Entra un cliente. “Cerráis, jolín, qué pena”, dice el hombre, que viene a por el pan tan compungido que si llevase sombrero se lo habría sacado al entrar. La dependienta agradece con una sonrisa, aunque sabe que se va al paro y tendrá que buscar trabajo “de lo que sea”, porque a ella la jubilación de Marisa aún le queda muy lejos.

Hay una esperanza de que el legado repostero de la Diadema perdure, porque la churrería de al lado, que presume de ser la más veterana de la ciudad, ha anunciado que pasará a ofrecer muchos de sus productos. Los dueños de Madrid 1.888, Carlos Mendoza y Teresa Manzano, no han tenido “ni un solo problema” en todo el tiempo que llevan pared con pared con los pasteleros, que son muy amigos, y su hijo, Mario, que trabaja con ellos, insistió mucho. Ahora recibirán los secretos profesionales de Marisa. “Son jóvenes y tienen muchas ganas”, celebra ella.
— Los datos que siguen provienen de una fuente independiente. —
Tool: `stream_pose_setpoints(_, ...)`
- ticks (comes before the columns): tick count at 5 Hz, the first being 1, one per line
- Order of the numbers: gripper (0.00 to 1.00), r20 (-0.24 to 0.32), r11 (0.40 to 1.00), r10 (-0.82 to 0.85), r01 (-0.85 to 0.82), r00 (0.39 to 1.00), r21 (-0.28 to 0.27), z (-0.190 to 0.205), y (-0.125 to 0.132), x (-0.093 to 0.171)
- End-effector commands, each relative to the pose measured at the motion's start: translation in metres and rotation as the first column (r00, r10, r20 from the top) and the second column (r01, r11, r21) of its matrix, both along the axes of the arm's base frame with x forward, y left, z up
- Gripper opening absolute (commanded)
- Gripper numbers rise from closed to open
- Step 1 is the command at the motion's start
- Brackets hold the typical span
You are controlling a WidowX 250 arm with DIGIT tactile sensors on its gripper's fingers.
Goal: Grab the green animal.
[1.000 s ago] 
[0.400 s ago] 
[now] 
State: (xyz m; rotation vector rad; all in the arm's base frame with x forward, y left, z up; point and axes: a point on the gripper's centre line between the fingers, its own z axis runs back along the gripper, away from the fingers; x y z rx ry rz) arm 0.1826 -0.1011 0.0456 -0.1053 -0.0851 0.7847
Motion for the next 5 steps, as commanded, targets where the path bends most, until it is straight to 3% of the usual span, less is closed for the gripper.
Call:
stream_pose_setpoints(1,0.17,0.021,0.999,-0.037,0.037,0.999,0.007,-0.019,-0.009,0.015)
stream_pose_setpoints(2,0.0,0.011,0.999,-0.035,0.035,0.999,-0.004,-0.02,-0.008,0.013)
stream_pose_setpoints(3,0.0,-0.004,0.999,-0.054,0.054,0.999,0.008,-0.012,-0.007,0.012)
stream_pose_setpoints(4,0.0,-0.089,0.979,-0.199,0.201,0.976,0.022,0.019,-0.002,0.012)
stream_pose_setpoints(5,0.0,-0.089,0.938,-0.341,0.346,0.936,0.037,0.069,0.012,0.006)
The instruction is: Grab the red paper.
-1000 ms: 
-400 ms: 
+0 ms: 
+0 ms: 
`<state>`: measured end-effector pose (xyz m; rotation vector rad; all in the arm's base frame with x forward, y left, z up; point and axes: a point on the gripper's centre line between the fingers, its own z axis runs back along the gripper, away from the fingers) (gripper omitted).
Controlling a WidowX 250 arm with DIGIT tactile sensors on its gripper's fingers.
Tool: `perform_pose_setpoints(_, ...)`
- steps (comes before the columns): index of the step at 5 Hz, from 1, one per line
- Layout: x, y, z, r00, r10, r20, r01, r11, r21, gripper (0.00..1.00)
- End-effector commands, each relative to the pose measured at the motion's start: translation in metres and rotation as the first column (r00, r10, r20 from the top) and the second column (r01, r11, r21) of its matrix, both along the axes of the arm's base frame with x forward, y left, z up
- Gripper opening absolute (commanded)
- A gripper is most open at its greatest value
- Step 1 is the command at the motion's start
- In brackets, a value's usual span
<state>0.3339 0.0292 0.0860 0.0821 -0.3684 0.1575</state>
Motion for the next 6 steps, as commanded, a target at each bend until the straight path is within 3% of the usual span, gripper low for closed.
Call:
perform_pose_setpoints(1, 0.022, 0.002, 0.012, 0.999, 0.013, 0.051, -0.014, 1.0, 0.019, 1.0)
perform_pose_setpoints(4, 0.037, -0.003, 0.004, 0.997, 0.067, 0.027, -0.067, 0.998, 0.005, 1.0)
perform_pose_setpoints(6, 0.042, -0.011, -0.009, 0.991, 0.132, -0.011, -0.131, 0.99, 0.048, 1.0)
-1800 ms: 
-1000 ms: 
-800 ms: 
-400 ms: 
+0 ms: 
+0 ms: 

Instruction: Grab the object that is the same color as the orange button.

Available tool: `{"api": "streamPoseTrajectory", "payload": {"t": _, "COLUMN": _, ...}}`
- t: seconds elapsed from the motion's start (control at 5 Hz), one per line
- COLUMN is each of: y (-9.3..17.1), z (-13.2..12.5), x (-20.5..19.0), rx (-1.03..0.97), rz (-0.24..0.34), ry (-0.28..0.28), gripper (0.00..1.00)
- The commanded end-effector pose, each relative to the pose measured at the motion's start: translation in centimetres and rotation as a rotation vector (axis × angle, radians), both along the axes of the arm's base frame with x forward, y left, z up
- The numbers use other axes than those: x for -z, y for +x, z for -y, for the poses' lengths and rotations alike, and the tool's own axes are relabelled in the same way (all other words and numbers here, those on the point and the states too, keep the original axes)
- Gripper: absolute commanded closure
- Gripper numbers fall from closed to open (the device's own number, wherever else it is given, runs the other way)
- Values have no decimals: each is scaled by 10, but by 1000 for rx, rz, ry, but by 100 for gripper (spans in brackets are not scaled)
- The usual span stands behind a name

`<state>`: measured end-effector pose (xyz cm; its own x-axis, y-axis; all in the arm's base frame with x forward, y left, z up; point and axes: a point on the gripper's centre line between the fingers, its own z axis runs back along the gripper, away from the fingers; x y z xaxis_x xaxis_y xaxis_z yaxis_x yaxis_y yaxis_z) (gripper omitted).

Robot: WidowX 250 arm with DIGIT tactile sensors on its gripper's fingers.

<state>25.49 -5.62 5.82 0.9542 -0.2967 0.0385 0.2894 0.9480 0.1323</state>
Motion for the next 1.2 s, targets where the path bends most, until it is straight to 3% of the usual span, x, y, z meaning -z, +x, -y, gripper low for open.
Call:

En el exterior se forma un pequeño corrillo de vecinos nostálgicos. Julia, que venía de misa con Dolly Arango, levanta la cabeza y ve en el balcón de enfrente asomar a doña Emilia, la antigua churrera, que sale en albornoz al balcón, donde tiene una jaula con pájaros cantores. La señora hace el gesto de pellizcar el pulgar con el índice para indicar que el motivo del cierre es económico. Emilia tiene nada menos que 101 años y el año pasado superó una peritonitis, según explica otro vecino, que dice que fue él quien, con 13 años, hizo la instalación eléctrica de la pastelería. “Entré a los 20 años y ahí se criaron mis hijos, subía a casa a vestirlos… Ahora lo tenéis todo muy fácil”, rememora la mujer, que al poco se despide y se vuelve a meter dentro de casa.

En la acera, Julia sigue con sus recuerdos: “Éramos jóvenes y ahora somos todos viejos, el que no lleva una muleta lleva dos”, señala, y lamenta el cierre de los locales clásicos. “Ahora hay un Carrefour y un Dia, pero no es lo mismo”, opina. Sí cree que tiene futuro la lavandería que ha abierto enfrente, porque ahora la luz es más cara, hay muchos gastos y “si uno se descuida le sacan hasta la lengua”.

Los relatos sobre el pasado se van sucediendo, mientras dentro siguen saliendo las bandejas recién horneadas. Hoy han hecho de más “para acabar con todo” y Julia confiesa, ahora que ya no va a dar problemas, que los fines de semana asaban pollos para vender, aunque técnicamente no tenían permiso. Una vasija junto al mostrador está llena de flores que han traído estos días los clientes. “La gente mayor se encontrará un poco perdida”, se figura. Pero los menos veteranos tampoco están contentos. En el exterior está Gonzalo Marín, de 36 años, 15 en Madrid y tres en el barrio, relamiéndose tras dar cuenta de unas milhojas. “Soy de Jaén y hacía años que no probaba algo tan bueno”, critica, y acusa: “Tanto 'cupcake' y tanta mierda. No valoramos lo que tenemos”.